### PROBLEM DETAILS
The result should be an exact copy of the entries below, free of pictures.
-*-*-
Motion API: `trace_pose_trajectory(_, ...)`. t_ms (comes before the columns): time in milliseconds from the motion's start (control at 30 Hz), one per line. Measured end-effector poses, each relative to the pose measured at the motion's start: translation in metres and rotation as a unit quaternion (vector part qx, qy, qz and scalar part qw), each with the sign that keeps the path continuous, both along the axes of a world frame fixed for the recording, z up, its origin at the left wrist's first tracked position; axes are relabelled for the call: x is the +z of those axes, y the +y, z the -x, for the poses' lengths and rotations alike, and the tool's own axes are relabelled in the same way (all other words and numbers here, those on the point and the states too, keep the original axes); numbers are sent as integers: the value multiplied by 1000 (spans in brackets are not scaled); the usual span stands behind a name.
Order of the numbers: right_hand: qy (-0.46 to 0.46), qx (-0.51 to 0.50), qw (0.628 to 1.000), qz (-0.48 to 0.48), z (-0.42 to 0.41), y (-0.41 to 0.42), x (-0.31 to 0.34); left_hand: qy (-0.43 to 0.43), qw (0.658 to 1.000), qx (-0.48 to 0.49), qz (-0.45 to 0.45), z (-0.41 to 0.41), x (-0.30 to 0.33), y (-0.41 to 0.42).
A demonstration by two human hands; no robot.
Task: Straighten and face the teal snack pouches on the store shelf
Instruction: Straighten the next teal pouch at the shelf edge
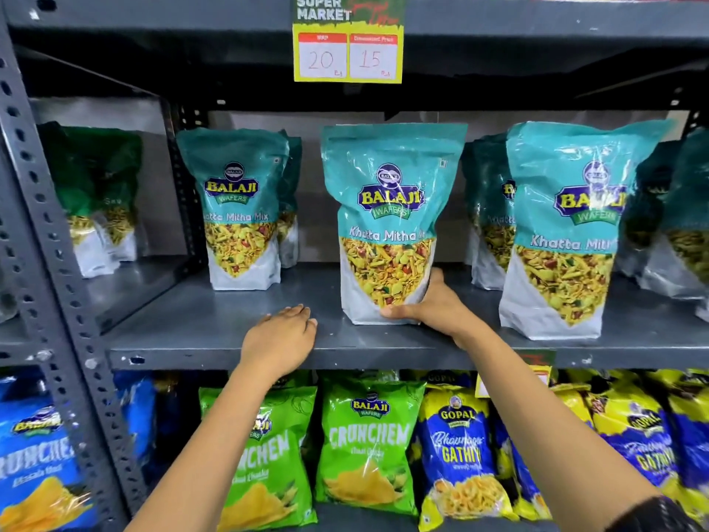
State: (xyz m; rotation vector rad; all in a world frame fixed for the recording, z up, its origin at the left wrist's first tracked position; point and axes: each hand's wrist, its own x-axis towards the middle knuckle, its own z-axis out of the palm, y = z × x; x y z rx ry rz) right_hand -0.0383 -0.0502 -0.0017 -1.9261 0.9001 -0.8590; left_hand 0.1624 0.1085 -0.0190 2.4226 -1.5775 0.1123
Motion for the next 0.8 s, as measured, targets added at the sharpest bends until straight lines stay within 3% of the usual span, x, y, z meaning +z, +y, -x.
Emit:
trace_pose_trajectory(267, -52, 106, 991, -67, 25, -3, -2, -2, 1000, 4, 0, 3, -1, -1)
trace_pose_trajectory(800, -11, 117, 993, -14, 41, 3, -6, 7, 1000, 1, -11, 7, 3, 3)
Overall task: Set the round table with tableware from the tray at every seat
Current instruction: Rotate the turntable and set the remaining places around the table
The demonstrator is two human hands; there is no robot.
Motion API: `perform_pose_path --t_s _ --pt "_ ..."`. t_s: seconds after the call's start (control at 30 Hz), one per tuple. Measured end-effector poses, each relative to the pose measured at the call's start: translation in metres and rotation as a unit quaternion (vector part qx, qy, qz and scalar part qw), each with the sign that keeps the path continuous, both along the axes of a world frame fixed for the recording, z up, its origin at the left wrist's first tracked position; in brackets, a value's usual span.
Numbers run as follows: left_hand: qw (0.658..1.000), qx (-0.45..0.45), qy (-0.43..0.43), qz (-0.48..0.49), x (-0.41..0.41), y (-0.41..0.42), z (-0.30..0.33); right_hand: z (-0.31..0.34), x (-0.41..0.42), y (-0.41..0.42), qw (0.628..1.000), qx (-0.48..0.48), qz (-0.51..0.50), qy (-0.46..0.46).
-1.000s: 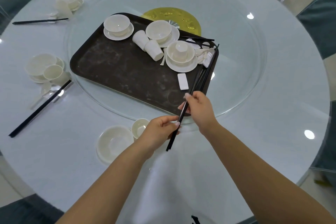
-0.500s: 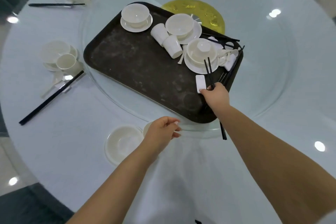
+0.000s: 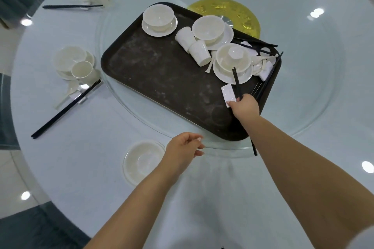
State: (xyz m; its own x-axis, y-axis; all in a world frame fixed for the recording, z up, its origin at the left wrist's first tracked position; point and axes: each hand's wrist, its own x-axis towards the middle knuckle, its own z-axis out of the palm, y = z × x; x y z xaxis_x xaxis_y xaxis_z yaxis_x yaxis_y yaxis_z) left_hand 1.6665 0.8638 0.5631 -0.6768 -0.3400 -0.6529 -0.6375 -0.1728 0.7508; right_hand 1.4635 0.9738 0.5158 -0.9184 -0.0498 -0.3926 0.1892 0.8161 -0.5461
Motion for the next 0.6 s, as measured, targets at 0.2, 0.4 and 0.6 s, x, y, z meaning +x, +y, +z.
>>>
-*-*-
### SOLUTION
Motion API: `trace_pose_trajectory(_, ...)`. t_ms (comes before the columns): time in milliseconds from the motion's start (control at 30 Hz), one per line. Measured end-effector poses, each relative to the pose measured at the motion's start: translation in metres and rotation as a unit quaternion (vector part qx, qy, qz and scalar part qw), each with the sign that keeps the path continuous, both along the axes of a world frame fixed for the recording, z up, its origin at the left wrist's first tracked position; axes are relabelled for the call: x is the +z of those axes, y the +y, z the -x, for the poses' lengths and rotations alike, and the tool's own axes are relabelled in the same way (all other words and numbers here, those on the point and the states too, keep the original axes); numbers are sent as integers: the value multiplied by 1000 (spans in brackets are not scaled); the usual span stands behind a name.
Order of the numbers: right_hand: qy (-0.46 to 0.46), qx (-0.51 to 0.50), qw (0.628 to 1.000), qz (-0.48 to 0.48), z (-0.42 to 0.41), y (-0.41 to 0.42), x (-0.31 to 0.34); left_hand: qy (-0.43 to 0.43), qw (0.658 to 1.000), qx (-0.48 to 0.49), qz (-0.45 to 0.45), z (-0.41 to 0.41), x (-0.30 to 0.33), y (-0.41 to 0.42).
A demonstration by two human hands; no robot.
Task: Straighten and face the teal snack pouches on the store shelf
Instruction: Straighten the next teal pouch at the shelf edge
State: (xyz m; rotation vector rad; all in a world frame fixed for the recording, z up, its origin at the left wrist's first tracked position; point and axes: each hand's wrist, its own x-axis towards the middle knuckle, its own z-axis out of the palm, y = z × x; x y z rx ry rz) right_hand -0.0383 -0.0502 -0.0017 -1.9261 0.9001 -0.8590; left_hand 0.1624 0.1085 -0.0190 2.4226 -1.5775 0.1123
Motion for the next 0.8 s, as measured, targets added at the sharpest bends until straight lines stay within 3% of the usual span, x, y, z meaning +z, +y, -x.
Emit:
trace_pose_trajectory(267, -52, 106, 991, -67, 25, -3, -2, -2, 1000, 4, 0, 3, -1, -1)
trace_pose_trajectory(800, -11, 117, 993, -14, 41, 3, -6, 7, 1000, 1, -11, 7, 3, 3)
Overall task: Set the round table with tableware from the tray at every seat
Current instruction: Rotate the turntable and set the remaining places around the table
The demonstrator is two human hands; there is no robot.
Motion API: `perform_pose_path --t_s _ --pt "_ ..."`. t_s: seconds after the call's start (control at 30 Hz), one per tuple. Measured end-effector poses, each relative to the pose measured at the call's start: translation in metres and rotation as a unit quaternion (vector part qx, qy, qz and scalar part qw), each with the sign that keeps the path continuous, both along the axes of a world frame fixed for the recording, z up, its origin at the left wrist's first tracked position; in brackets, a value's usual span.
Numbers run as follows: left_hand: qw (0.658..1.000), qx (-0.45..0.45), qy (-0.43..0.43), qz (-0.48..0.49), x (-0.41..0.41), y (-0.41..0.42), z (-0.30..0.33); right_hand: z (-0.31..0.34), x (-0.41..0.42), y (-0.41..0.42), qw (0.628..1.000), qx (-0.48..0.48), qz (-0.51..0.50), qy (-0.46..0.46).
-1.000s: 
-0.500s: 
+0.000s: 
State: (xyz m; its own x-axis, y-axis; all in a world frame fixed for the recording, z up, its origin at the left wrist's first tracked position; point and axes: each hand's wrist, its own x-axis towards the middle knuckle, its own z-axis out of the palm, y = z × x; x y z xaxis_x xaxis_y xaxis_z yaxis_x yaxis_y yaxis_z) left_hand 1.6665 0.8638 0.5631 -0.6768 -0.3400 -0.6529 -0.6375 -0.1728 0.7508; right_hand 1.4635 0.9738 0.5158 -0.9184 -0.0498 -0.3926 0.1892 0.8161 -0.5461
Motion for the next 0.6 s, as measured, targets at 0.2, 0.4 and 0.6 s, x, y, z meaning +x, +y, +z.
>>>

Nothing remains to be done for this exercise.